#### [Task to carry out]
From the line containing "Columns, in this" to the very last line of the data below, transcribe everything exactly and nothing more.

Content starts

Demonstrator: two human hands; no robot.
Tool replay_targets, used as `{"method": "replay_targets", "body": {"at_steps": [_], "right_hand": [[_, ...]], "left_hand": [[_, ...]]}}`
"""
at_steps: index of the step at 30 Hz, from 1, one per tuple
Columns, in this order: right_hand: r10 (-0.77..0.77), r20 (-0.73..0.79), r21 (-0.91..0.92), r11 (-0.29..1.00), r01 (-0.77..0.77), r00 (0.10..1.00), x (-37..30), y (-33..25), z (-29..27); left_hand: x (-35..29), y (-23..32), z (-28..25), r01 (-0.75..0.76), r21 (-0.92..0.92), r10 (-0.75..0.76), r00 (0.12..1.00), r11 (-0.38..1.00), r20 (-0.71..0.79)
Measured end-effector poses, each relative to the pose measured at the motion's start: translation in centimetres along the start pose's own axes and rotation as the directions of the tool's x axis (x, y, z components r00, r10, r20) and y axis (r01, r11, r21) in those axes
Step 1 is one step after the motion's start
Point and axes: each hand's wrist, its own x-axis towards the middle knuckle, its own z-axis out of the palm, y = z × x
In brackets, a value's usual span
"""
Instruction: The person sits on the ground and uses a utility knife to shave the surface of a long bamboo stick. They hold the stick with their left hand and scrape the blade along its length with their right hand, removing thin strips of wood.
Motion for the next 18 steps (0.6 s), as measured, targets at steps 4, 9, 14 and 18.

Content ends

#### [Completed task]
Columns, in this order: right_hand: r10 (-0.77..0.77), r20 (-0.73..0.79), r21 (-0.91..0.92), r11 (-0.29..1.00), r01 (-0.77..0.77), r00 (0.10..1.00), x (-37..30), y (-33..25), z (-29..27); left_hand: x (-35..29), y (-23..32), z (-28..25), r01 (-0.75..0.76), r21 (-0.92..0.92), r10 (-0.75..0.76), r00 (0.12..1.00), r11 (-0.38..1.00), r20 (-0.71..0.79)
Measured end-effector poses, each relative to the pose measured at the motion's start: translation in centimetres along the start pose's own axes and rotation as the directions of the tool's x axis (x, y, z components r00, r10, r20) and y axis (r01, r11, r21) in those axes
Step 1 is one step after the motion's start
Point and axes: each hand's wrist, its own x-axis towards the middle knuckle, its own z-axis out of the palm, y = z × x
In brackets, a value's usual span
"""
Instruction: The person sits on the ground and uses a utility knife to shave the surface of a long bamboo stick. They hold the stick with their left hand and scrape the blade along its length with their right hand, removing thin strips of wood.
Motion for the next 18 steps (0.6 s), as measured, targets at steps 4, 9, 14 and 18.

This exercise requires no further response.